PSyclone is a code generation and transformation system, developed to support domain-specific languages (DSLs) for finite element, finite volume and finite difference codes. DSLs offer programmers the advantage of focusing separately on the code that captures the underlying science (the science code) and the code that deals with the performance characteristics of the platform. 

In massively parallel and novel architectures like ours, this separation is crucial as it allows HPC experts to work on the parallelisation and performance portability of the platform, without having to alter the original science code – or worrying about any optimisations performed for unrelated platforms.

With PSyclone, these platform-specific considerations are encoded by the HPC expert as a recipe of transformations that specify how to generate optimised code for the required target.
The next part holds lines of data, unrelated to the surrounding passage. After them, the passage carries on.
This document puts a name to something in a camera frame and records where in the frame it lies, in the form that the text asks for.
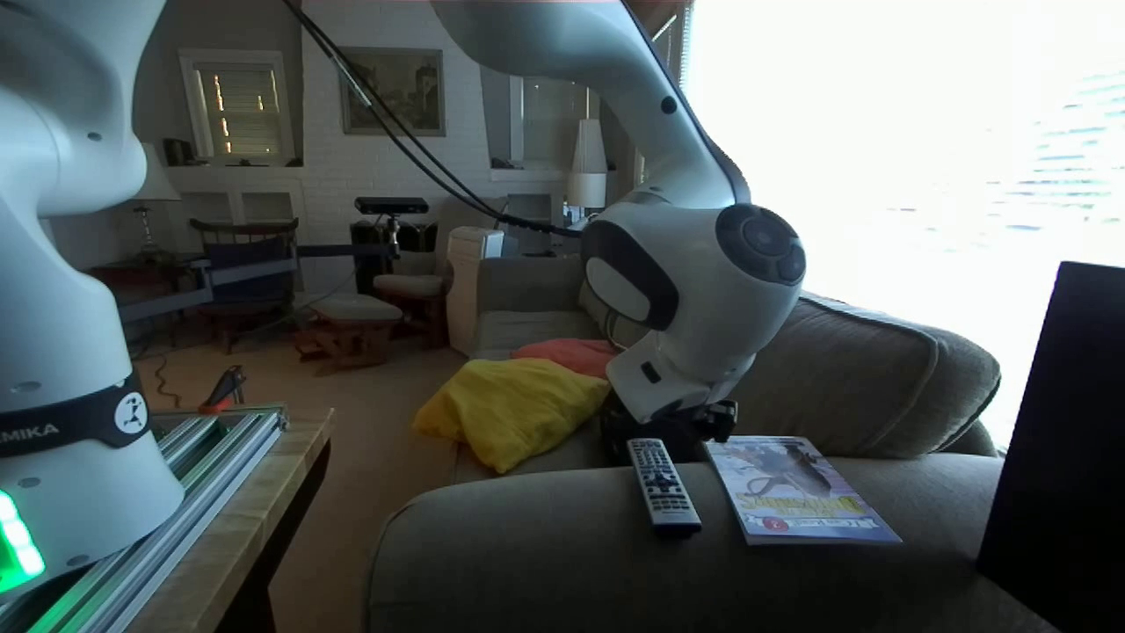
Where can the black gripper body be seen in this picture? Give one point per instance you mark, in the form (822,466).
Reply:
(703,425)

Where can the silver remote with blue buttons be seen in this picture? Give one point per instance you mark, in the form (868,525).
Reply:
(662,483)

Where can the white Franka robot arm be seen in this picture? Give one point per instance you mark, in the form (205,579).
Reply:
(72,354)

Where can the dark blue roll bag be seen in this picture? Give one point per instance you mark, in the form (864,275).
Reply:
(616,436)

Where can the magazine with colourful cover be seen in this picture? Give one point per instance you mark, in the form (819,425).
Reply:
(796,494)

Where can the orange cushion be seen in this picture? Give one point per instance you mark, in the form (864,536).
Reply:
(568,354)

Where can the yellow cloth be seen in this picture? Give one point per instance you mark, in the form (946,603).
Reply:
(514,408)

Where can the grey fabric sofa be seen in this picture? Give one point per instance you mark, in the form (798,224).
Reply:
(563,551)

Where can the grey armchair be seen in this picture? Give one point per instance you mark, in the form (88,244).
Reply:
(514,295)

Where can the white table lamp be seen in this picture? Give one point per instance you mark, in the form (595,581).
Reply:
(588,161)

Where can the black monitor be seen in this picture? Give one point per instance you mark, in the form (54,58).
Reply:
(1058,469)

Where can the wooden footstool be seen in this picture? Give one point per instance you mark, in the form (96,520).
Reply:
(345,330)

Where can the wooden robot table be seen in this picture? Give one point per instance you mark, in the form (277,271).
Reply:
(250,514)

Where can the framed wall picture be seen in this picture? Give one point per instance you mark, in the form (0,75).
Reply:
(391,93)

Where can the dark frame blue chair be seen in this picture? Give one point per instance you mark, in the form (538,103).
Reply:
(246,275)

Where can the aluminium rail base plate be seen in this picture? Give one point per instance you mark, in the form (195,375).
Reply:
(199,469)

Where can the white framed wall window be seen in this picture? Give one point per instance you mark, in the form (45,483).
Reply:
(239,107)
By generating the complex, platform-specific parallel and performant code, PSyclone leaves the domain-specific scientists free to concentrate on the science aspects of the model – writing code that will scale from a single processing unit or core, up to a complex architectures with thousands of accelerator units. 

As part of the EuroEXA project, we are developing a PSyclone back-end to help us generate FPGA accelerator code. This technology, combined with a EuroEXA-specific transformation recipe, is then being used to port the NemoLite2D application to the EuroEXA platform.

PSyclone is a BSD3-licenced open source project being developed by a community of developers on GitHub (see https://github.com/stfc/PSyclone). You can find more information in the PSyclone User Guide: https://psyclone.readthedocs.io/.

GPI

 

GASPI is a programming model designed with a focus on asynchronous and one-sided communication. As such, it allows communication with less synchronization bottlenecks, together with an overlap of communication and computation.

Semantically, the GASPI API is very similar to the asynchronous MPI communication commands – though, compared to MPI, GASPI implements a weak form of synchronization via notifications. In addition to the communication request, where the sender posts a PUT request for transferring data, the sender also posts a notification with a given value. The order of the request and the notification is guaranteed to be maintained, as the notification semantic is complemented with routines which wait for an update of the notification – therefore acknowledging the arrival of new data. 

With a partitioned global address space in mind, GASPI exploits the communication hierarchies. GASPI is thread-safe and encourages thread-based (such as OpenMP) or task-based (such as OmpSs) approaches in shared memory regions. This means that different communication models can be used, depending on whether the communication is between local memory or remote distributed memory – which sets it apart from the UNIMEM programming model.

MPI

 

The MPI standard is the traditional method for developing HPC applications that can scale up to thousands or millions of nodes in a supercomputer. The EuroEXA project accelerates MPI with the UNIMEM fast network, allowing legacy applications to take advantage of our hardware without unnecessary overheads.

To achieve this, we are optimising various parts of the MPIS library to leverage custom hardware acceleration. Moreover, we are integrating MPI with existing runtimes for FPGA accelerator development, making it much easier to harness these accelerators to tackle traditional HPC problems.